WHAT THE TASK REQUIRES — Would you reproduce each line below exactly, leaving every picture out?

SUPPLIED MATERIAL —
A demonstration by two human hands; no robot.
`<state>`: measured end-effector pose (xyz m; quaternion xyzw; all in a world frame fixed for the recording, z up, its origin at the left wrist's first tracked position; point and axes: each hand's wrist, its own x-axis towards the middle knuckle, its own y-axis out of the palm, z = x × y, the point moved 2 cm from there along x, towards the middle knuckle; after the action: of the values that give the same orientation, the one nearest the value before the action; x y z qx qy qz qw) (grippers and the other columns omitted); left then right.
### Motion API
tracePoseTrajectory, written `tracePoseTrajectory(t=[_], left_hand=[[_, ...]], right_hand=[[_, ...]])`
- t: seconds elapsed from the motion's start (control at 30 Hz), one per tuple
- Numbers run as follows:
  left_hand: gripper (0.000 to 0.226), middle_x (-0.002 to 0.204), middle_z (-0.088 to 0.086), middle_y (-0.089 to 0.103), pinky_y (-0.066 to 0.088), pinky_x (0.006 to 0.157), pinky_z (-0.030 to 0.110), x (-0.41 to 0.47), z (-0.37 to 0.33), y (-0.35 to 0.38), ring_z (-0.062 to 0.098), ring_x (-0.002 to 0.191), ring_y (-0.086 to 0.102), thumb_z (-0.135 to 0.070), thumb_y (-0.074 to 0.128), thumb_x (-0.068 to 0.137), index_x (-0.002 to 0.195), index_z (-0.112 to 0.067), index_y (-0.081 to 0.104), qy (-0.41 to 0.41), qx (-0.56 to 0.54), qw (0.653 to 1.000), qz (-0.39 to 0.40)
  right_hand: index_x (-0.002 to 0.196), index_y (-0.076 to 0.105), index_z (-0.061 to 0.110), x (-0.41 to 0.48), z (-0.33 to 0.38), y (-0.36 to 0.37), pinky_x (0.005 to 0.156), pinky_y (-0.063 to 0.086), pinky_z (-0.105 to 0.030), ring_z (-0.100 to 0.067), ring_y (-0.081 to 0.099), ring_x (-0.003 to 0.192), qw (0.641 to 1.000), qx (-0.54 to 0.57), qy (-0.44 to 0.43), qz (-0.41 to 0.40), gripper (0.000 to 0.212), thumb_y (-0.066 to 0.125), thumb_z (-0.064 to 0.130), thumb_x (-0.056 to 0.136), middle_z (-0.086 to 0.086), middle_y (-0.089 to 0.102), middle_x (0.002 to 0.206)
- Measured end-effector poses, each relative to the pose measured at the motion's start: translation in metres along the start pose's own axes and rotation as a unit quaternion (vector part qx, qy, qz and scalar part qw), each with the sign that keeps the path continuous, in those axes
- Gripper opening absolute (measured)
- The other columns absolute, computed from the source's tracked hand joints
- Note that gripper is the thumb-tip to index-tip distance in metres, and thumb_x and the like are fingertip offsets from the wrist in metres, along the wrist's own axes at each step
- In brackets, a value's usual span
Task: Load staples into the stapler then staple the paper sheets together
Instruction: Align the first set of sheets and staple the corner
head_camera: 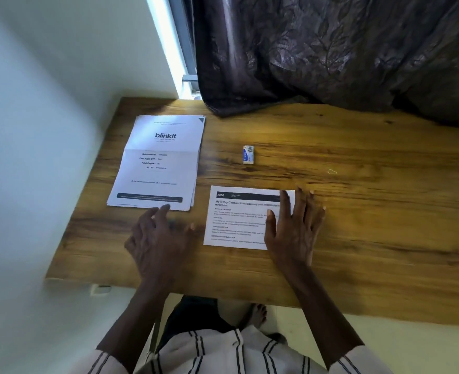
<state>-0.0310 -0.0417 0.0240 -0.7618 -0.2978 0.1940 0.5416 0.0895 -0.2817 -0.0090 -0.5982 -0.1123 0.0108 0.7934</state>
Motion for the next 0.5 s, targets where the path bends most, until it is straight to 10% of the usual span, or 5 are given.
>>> tracePoseTrajectory(t=[0.13,0.5], left_hand=[[0.067,0.127,0.013,0.058,0.047,0.091,0.053,-0.004,0.022,-0.010,0.035,0.118,0.055,-0.061,0.078,0.078,0.128,-0.022,0.057,-0.007,0.017,1.000,0.017],[0.074,0.107,0.005,0.070,0.060,0.082,0.043,0.018,0.043,-0.025,0.020,0.089,0.069,-0.023,0.090,0.077,0.138,-0.019,0.049,-0.021,-0.170,0.982,0.074]], right_hand=[[0.139,0.054,0.013,0.022,0.038,-0.006,0.113,0.035,-0.050,-0.031,0.044,0.136,0.995,0.073,-0.065,-0.020,0.048,0.046,0.042,0.102,-0.012,0.051,0.144],[0.128,0.057,0.012,0.041,0.083,0.036,0.102,0.040,-0.049,-0.032,0.051,0.117,0.991,-0.002,-0.134,0.019,0.047,0.049,0.046,0.097,-0.012,0.056,0.126]])
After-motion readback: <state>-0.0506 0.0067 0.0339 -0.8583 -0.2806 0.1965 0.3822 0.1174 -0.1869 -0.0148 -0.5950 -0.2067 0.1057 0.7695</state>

RESPONSE BELOW —
A demonstration by two human hands; no robot.
`<state>`: measured end-effector pose (xyz m; quaternion xyzw; all in a world frame fixed for the recording, z up, its origin at the left wrist's first tracked position; point and axes: each hand's wrist, its own x-axis towards the middle knuckle, its own y-axis out of the palm, z = x × y, the point moved 2 cm from there along x, towards the middle knuckle; after the action: of the values that give the same orientation, the one nearest the value before the action; x y z qx qy qz qw) (grippers and the other columns omitted); left then right.
### Motion API
tracePoseTrajectory, written `tracePoseTrajectory(t=[_], left_hand=[[_, ...]], right_hand=[[_, ...]])`
- t: seconds elapsed from the motion's start (control at 30 Hz), one per tuple
- Numbers run as follows:
  left_hand: gripper (0.000 to 0.226), middle_x (-0.002 to 0.204), middle_z (-0.088 to 0.086), middle_y (-0.089 to 0.103), pinky_y (-0.066 to 0.088), pinky_x (0.006 to 0.157), pinky_z (-0.030 to 0.110), x (-0.41 to 0.47), z (-0.37 to 0.33), y (-0.35 to 0.38), ring_z (-0.062 to 0.098), ring_x (-0.002 to 0.191), ring_y (-0.086 to 0.102), thumb_z (-0.135 to 0.070), thumb_y (-0.074 to 0.128), thumb_x (-0.068 to 0.137), index_x (-0.002 to 0.195), index_z (-0.112 to 0.067), index_y (-0.081 to 0.104), qy (-0.41 to 0.41), qx (-0.56 to 0.54), qw (0.653 to 1.000), qz (-0.39 to 0.40)
  right_hand: index_x (-0.002 to 0.196), index_y (-0.076 to 0.105), index_z (-0.061 to 0.110), x (-0.41 to 0.48), z (-0.33 to 0.38), y (-0.36 to 0.37), pinky_x (0.005 to 0.156), pinky_y (-0.063 to 0.086), pinky_z (-0.105 to 0.030), ring_z (-0.100 to 0.067), ring_y (-0.081 to 0.099), ring_x (-0.003 to 0.192), qw (0.641 to 1.000), qx (-0.54 to 0.57), qy (-0.44 to 0.43), qz (-0.41 to 0.40), gripper (0.000 to 0.212), thumb_y (-0.066 to 0.125), thumb_z (-0.064 to 0.130), thumb_x (-0.056 to 0.136), middle_z (-0.086 to 0.086), middle_y (-0.089 to 0.102), middle_x (0.002 to 0.206)
- Measured end-effector poses, each relative to the pose measured at the motion's start: translation in metres along the start pose's own axes and rotation as a unit quaternion (vector part qx, qy, qz and scalar part qw), each with the sign that keeps the path continuous, in those axes
- Gripper opening absolute (measured)
- The other columns absolute, computed from the source's tracked hand joints
- Note that gripper is the thumb-tip to index-tip distance in metres, and thumb_x and the like are fingertip offsets from the wrist in metres, along the wrist's own axes at each step
- In brackets, a value's usual span
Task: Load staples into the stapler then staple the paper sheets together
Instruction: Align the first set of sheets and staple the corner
head_camera: 
<state>-0.0310 -0.0417 0.0240 -0.7618 -0.2978 0.1940 0.5416 0.0895 -0.2817 -0.0090 -0.5982 -0.1123 0.0108 0.7934</state>
Motion for the next 0.5 s, targets where the path bends most, until it is straight to 10% of the usual span, or 5 are given.
>>> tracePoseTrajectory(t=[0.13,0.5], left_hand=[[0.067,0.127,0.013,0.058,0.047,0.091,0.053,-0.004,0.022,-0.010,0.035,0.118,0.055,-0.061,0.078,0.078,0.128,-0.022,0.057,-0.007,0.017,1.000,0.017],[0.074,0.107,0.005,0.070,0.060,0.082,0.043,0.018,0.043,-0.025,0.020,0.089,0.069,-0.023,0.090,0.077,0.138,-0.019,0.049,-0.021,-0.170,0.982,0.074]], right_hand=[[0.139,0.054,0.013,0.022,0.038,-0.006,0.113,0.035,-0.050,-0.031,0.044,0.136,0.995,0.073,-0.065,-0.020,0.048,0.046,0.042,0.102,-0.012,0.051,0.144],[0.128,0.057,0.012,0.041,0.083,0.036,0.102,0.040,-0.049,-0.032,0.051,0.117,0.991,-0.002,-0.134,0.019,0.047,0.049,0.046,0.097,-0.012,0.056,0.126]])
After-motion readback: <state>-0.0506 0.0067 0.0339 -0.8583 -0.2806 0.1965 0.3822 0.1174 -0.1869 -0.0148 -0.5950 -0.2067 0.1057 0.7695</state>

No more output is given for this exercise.